> **The problem**:
Every record here must be copied exactly, except for the images it holds.

*** Opening Input ***

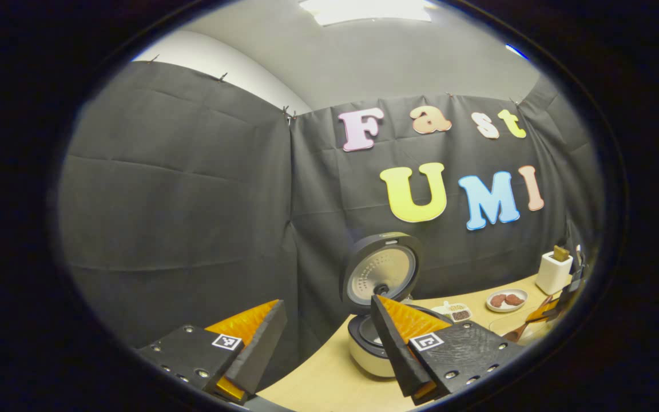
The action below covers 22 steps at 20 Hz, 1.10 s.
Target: Close the left gripper, press the button to open the rice cooker; take a wooden spoon from the chopstick holder with the right hand, scoop a spoonful of rice and pour it into the rice cooker, then put the wooden spoon back into the chopstick holder.
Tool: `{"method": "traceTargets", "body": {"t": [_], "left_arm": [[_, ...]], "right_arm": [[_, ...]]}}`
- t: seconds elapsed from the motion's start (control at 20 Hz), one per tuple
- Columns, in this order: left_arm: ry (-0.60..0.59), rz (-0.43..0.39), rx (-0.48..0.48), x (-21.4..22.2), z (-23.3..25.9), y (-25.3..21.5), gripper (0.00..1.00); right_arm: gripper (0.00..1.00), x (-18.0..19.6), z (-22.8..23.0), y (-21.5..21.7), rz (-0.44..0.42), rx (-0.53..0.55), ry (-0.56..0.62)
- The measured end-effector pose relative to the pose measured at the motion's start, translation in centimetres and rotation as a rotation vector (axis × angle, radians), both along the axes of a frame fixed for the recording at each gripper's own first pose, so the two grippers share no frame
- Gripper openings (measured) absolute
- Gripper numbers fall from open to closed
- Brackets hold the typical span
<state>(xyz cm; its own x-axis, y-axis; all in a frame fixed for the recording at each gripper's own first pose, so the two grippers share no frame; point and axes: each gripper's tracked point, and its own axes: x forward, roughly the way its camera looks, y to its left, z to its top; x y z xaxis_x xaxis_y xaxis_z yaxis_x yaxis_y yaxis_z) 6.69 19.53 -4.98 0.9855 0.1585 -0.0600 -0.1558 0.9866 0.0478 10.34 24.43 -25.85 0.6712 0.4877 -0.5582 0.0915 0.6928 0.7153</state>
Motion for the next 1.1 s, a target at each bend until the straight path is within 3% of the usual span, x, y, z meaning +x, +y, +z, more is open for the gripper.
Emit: {"method": "traceTargets", "body": {"t": [0.6,0.75,0.8,0.85,1.0,1.1], "left_arm": [[-0.009,-0.016,-0.015,0.3,0.3,-0.7,0.90],[-0.009,-0.004,-0.024,0.3,0.2,0.1,0.86],[-0.009,0.000,-0.028,0.2,0.1,0.4,0.90],[-0.008,0.005,-0.031,0.2,-0.1,0.7,0.86],[-0.003,0.021,-0.036,-0.1,-0.7,1.6,0.90],[-0.003,0.033,-0.040,-0.3,-0.6,2.3,0.87]], "right_arm": [[0.11,1.7,6.0,0.1,-0.095,0.291,0.022],[0.11,2.5,7.6,1.1,-0.096,0.332,0.015],[0.11,2.7,8.1,1.6,-0.095,0.344,0.010],[0.11,2.9,8.6,2.2,-0.092,0.355,0.006],[0.11,3.7,9.9,4.1,-0.076,0.389,0.000],[0.11,4.0,10.7,5.4,-0.057,0.401,-0.004]]}}
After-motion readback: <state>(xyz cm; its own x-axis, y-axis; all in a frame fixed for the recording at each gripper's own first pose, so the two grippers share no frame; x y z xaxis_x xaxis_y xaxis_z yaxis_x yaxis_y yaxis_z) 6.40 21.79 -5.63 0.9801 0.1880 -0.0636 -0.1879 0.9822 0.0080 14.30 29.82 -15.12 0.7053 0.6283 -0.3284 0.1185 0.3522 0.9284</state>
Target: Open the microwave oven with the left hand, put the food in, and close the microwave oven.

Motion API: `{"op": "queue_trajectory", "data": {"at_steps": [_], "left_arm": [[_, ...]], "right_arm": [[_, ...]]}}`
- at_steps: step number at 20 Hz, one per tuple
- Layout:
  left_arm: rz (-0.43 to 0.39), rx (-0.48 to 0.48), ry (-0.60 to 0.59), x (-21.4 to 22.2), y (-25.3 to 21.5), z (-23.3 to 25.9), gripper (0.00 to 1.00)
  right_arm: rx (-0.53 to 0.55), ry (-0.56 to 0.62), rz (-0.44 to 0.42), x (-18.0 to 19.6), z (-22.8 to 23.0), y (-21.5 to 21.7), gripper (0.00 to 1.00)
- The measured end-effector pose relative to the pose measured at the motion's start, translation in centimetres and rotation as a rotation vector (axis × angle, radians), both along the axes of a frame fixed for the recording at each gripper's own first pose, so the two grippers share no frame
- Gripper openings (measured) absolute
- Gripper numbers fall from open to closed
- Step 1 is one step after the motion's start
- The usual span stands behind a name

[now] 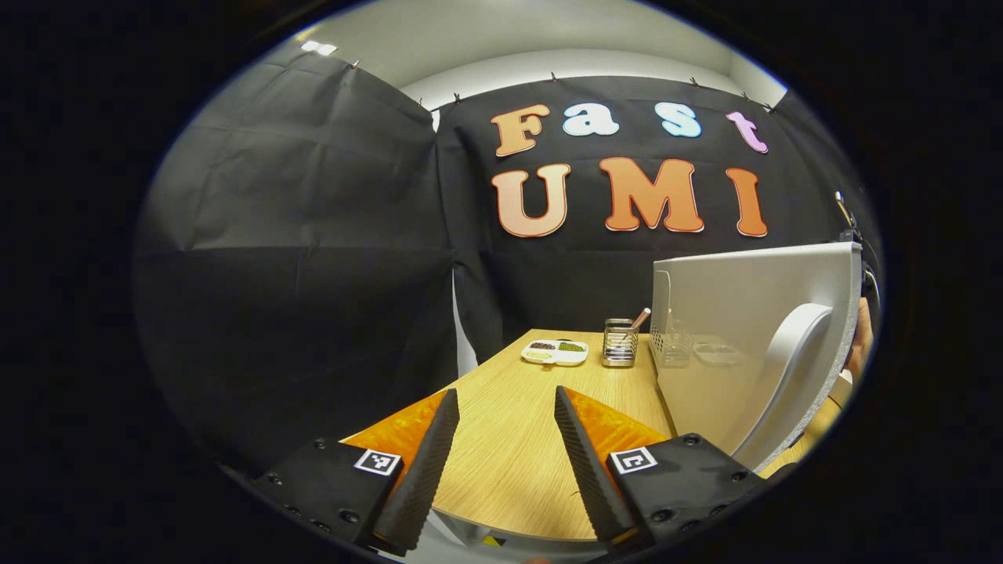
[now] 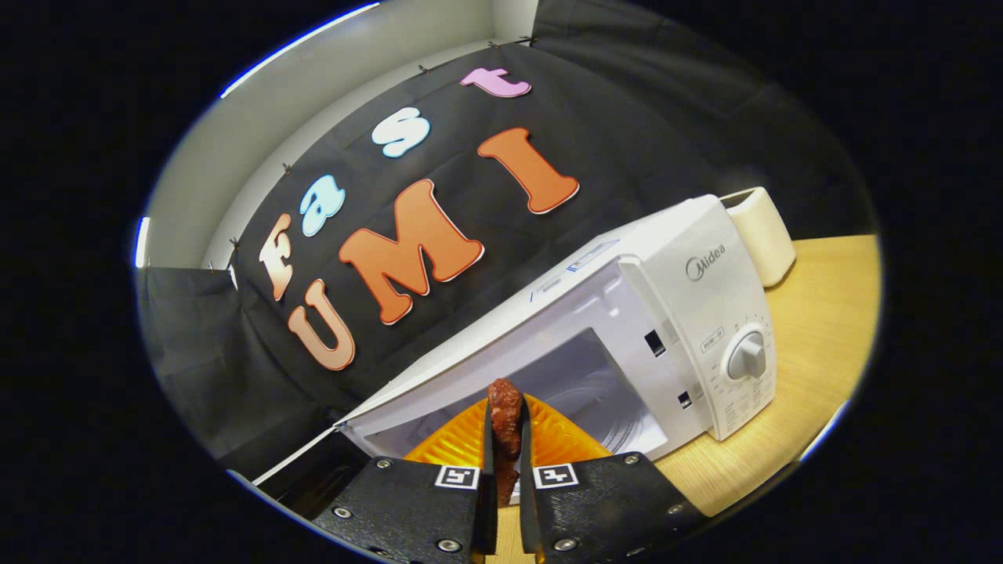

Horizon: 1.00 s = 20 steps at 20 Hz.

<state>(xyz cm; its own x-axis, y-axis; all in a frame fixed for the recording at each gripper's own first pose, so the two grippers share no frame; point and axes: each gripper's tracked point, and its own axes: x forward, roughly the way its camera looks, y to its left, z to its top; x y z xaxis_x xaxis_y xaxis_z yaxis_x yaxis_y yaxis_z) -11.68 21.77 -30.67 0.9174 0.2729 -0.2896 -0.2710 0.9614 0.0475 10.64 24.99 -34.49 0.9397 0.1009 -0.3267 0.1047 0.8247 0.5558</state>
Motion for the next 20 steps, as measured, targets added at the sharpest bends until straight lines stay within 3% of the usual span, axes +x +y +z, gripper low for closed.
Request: {"op": "queue_trajectory", "data": {"at_steps": [3, 4, 14, 20], "left_arm": [[0.009, -0.008, 0.002, 0.2, 0.3, -0.3, 0.82], [0.012, -0.013, 0.007, 0.2, 0.5, -0.5, 0.79], [0.045, 0.008, 0.016, -0.5, 2.0, 0.1, 0.82], [0.036, 0.018, 0.019, -0.5, 1.5, 0.3, 0.82]], "right_arm": [[0.04, -0.05, -0.061, 1.7, -0.8, 0.7, 0.11], [0.04, -0.054, -0.069, 2.2, -1.5, 1.0, 0.11], [0.123, 0.042, -0.16, 6.5, -8.4, 3.1, 0.11], [0.029, 0.048, -0.18, 7.3, -10.2, 3.4, 0.11]]}}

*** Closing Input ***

> **Expected answer**:
The action below covers 22 steps at 20 Hz, 1.10 s.
Target: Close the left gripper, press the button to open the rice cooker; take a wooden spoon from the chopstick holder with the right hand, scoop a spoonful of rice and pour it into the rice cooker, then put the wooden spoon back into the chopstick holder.
Tool: `{"method": "traceTargets", "body": {"t": [_], "left_arm": [[_, ...]], "right_arm": [[_, ...]]}}`
- t: seconds elapsed from the motion's start (control at 20 Hz), one per tuple
- Columns, in this order: left_arm: ry (-0.60..0.59), rz (-0.43..0.39), rx (-0.48..0.48), x (-21.4..22.2), z (-23.3..25.9), y (-25.3..21.5), gripper (0.00..1.00); right_arm: gripper (0.00..1.00), x (-18.0..19.6), z (-22.8..23.0), y (-21.5..21.7), rz (-0.44..0.42), rx (-0.53..0.55), ry (-0.56..0.62)
- The measured end-effector pose relative to the pose measured at the motion's start, translation in centimetres and rotation as a rotation vector (axis × angle, radians), both along the axes of a frame fixed for the recording at each gripper's own first pose, so the two grippers share no frame
- Gripper openings (measured) absolute
- Gripper numbers fall from open to closed
- Brackets hold the typical span
<state>(xyz cm; its own x-axis, y-axis; all in a frame fixed for the recording at each gripper's own first pose, so the two grippers share no frame; point and axes: each gripper's tracked point, and its own axes: x forward, roughly the way its camera looks, y to its left, z to its top; x y z xaxis_x xaxis_y xaxis_z yaxis_x yaxis_y yaxis_z) 6.69 19.53 -4.98 0.9855 0.1585 -0.0600 -0.1558 0.9866 0.0478 10.34 24.43 -25.85 0.6712 0.4877 -0.5582 0.0915 0.6928 0.7153</state>
Motion for the next 1.1 s, a target at each bend until the straight path is within 3% of the usual span, x, y, z meaning +x, +y, +z, more is open for the gripper.
Emit: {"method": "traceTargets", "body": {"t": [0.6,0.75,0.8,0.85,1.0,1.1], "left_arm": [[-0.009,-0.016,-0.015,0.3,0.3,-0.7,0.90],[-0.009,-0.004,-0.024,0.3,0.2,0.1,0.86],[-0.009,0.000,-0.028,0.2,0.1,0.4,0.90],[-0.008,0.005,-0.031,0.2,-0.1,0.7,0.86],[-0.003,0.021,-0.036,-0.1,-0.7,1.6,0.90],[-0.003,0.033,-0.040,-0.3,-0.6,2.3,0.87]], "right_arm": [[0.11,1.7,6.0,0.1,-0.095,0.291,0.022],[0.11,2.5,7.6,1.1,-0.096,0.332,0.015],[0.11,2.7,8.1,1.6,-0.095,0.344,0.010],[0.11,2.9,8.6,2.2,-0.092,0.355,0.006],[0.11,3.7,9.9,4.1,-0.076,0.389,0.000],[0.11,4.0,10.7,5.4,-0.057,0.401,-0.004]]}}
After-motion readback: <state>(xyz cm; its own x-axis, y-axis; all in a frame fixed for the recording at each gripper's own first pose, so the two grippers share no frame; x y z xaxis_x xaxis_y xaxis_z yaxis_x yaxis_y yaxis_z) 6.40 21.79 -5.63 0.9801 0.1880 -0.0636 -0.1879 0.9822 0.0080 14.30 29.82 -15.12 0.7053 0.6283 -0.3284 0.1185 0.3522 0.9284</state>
Target: Open the microwave oven with the left hand, put the food in, and close the microwave oven.

Motion API: `{"op": "queue_trajectory", "data": {"at_steps": [_], "left_arm": [[_, ...]], "right_arm": [[_, ...]]}}`
- at_steps: step number at 20 Hz, one per tuple
- Layout:
  left_arm: rz (-0.43 to 0.39), rx (-0.48 to 0.48), ry (-0.60 to 0.59), x (-21.4 to 22.2), y (-25.3 to 21.5), z (-23.3 to 25.9), gripper (0.00 to 1.00)
  right_arm: rx (-0.53 to 0.55), ry (-0.56 to 0.62), rz (-0.44 to 0.42), x (-18.0 to 19.6), z (-22.8 to 23.0), y (-21.5 to 21.7), gripper (0.00 to 1.00)
- The measured end-effector pose relative to the pose measured at the motion's start, translation in centimetres and rotation as a rotation vector (axis × angle, radians), both along the axes of a frame fixed for the recording at each gripper's own first pose, so the two grippers share no frame
- Gripper openings (measured) absolute
- Gripper numbers fall from open to closed
- Step 1 is one step after the motion's start
- The usual span stands behind a name

[now] 
[now] 

Horizon: 1.00 s = 20 steps at 20 Hz.

<state>(xyz cm; its own x-axis, y-axis; all in a frame fixed for the recording at each gripper's own first pose, so the two grippers share no frame; point and axes: each gripper's tracked point, and its own axes: x forward, roughly the way its camera looks, y to its left, z to its top; x y z xaxis_x xaxis_y xaxis_z yaxis_x yaxis_y yaxis_z) -11.68 21.77 -30.67 0.9174 0.2729 -0.2896 -0.2710 0.9614 0.0475 10.64 24.99 -34.49 0.9397 0.1009 -0.3267 0.1047 0.8247 0.5558</state>
Motion for the next 20 steps, as measured, targets added at the sharpest bends until straight lines stay within 3% of the usual span, axes +x +y +z, gripper low for closed.
Request: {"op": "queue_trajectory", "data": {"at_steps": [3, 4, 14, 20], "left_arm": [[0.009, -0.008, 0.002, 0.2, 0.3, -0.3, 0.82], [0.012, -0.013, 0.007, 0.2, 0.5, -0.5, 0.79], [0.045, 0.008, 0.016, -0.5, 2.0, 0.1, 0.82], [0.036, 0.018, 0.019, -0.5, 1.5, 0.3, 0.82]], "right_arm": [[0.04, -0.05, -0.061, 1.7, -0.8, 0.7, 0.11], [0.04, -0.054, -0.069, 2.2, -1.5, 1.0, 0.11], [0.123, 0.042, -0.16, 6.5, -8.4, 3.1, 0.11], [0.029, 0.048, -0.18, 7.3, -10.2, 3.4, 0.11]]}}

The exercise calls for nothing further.